Yellow Buddha Belly (Bambusa ventricosa ‘Kimmei’)

However, this year the first bamboo to shoot is yellow Buddha Belly (Bambusa ventricosa ‘Kimmei’), planted in a large pot on our back yard patio. This is especially surprising since it’s a subtropical clumping bamboo that typically shoots in the summer and fall, triggered in its native habitat by the onset of the monsoon season. Maybe it has to do with all the rain we had in late December? Whatever the cause, this early shoot is a vivid reminder that bamboo manages to surprise even people who think they know a thing or two about this remarkable grass family.

Buddha Belly shoot poking out of the ground

Yellow Buddha Belly, like its all-green sibling, is renowned for its swollen internodes—the sections between the nodes (rings) along its culms. These “bellies” typically appear when the plant is grown in a hot and exposed area and starved of water and nutrients. In containers it is easier to force the growing conditions needed to produce this swelling. However, as I learned from personal experience, it’s rather difficult to find the ideal balance between keeping the plant dry enough so bellies develop and withholding too much water, in which case the leaves dry up and fall off. It’s a good thing that bamboos are resilient and quickly replace dead leaves as soon as watering is resumed.

The most pronounced bellies on our specimen are on the original culms; the new culms show just a hint of bulging. I’m very curious to see if I can get our plant to reliably produce bellies as it matures.

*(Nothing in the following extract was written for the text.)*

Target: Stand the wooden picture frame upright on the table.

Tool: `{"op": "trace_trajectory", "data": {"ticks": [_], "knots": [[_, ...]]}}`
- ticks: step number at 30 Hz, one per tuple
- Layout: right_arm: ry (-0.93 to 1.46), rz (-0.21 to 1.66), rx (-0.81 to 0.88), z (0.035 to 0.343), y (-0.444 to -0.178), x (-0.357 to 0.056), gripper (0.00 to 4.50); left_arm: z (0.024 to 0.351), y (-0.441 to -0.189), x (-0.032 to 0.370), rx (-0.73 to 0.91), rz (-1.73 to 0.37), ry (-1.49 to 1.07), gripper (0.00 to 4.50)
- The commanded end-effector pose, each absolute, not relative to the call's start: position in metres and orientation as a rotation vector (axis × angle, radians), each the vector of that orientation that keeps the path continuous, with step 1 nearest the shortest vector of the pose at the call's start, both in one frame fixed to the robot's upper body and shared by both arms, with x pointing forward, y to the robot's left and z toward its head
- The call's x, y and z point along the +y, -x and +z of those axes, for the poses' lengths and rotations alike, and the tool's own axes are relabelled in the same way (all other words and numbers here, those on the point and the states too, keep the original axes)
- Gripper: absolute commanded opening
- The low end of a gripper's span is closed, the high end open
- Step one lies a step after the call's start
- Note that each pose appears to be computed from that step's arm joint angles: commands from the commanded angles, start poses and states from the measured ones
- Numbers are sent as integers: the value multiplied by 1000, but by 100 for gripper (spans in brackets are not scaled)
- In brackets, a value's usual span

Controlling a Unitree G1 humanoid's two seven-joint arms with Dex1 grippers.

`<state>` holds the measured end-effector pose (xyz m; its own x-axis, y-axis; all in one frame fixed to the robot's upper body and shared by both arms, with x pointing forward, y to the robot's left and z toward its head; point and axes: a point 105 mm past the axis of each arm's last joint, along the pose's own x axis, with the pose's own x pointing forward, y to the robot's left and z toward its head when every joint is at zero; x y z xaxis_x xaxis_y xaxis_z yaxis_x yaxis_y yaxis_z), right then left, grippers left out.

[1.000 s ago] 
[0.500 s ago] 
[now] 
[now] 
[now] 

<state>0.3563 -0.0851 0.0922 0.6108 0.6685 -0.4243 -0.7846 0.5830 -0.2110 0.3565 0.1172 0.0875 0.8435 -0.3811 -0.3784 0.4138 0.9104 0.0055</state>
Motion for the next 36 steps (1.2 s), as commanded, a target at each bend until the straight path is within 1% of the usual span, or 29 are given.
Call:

“Bellies” on yellow Buddha Belly

Specimens that exhibit the belly effect are significantly shorter (a maximum of 12-15 ft, with 8 ft being typical). Planted in the ground and given regular water, however, Bambusa ventricosa is a large clumping timber bamboo that can reach 55 ft. In that case, its culms are straight, with no bulging.

I do admit that I was drawn to this bamboo species because of the swollen internodes. I will continue my quest to force bellies even though I do feel a bit like a torture master!

All-green buddha belly bamboo with swollen internodes at Mad Man Bamboo


  1. Although I can't grow this one here, I don't know if I would if I could. One of bamboo's attractive qualities is that it's dead simple to grow. The fact that I could treat this plant "wrong" and it wouldn't produce the feature that makes it most attractive (the swollen "bellies") would worry me. I don't like plants that I need to worry about.

    You'll have to report back later this year after you see how many bellied culms you get.

  2. Who am I kidding -- if it were a little more cold-hardy, I'd definitely give it a try. I can't resist adding more species of bamboo to my collection! =)
    It's not work, it's gardening!

  3. We will have a warm afternoon so I will go inspect the bamboos and see if any are making the mistake of sprouting in this "warmer" weather. Might hit 60 today and then the temps will be dropping again.

  4. Alan, I'm glad you fessed up :-). The more challenging a plant is, the more we are attracted to it, right?

  5. Smarter than the average bear. Didn't find any shoots, luckily, supposed to have snow tonight! One of the small ones, fargesia denudata, by the split rail fence is not looking good. Supposedly hardy to -10* and we haven't been that cold. All the rest seem to be doing well!

  6. New shoots are a fab sight, especially some bamboos have got really colourful shoots and sheaths :)

    Buddha Belly bamboo is surprisingly root hardy but top growth is tender. Takes a long time to recover though.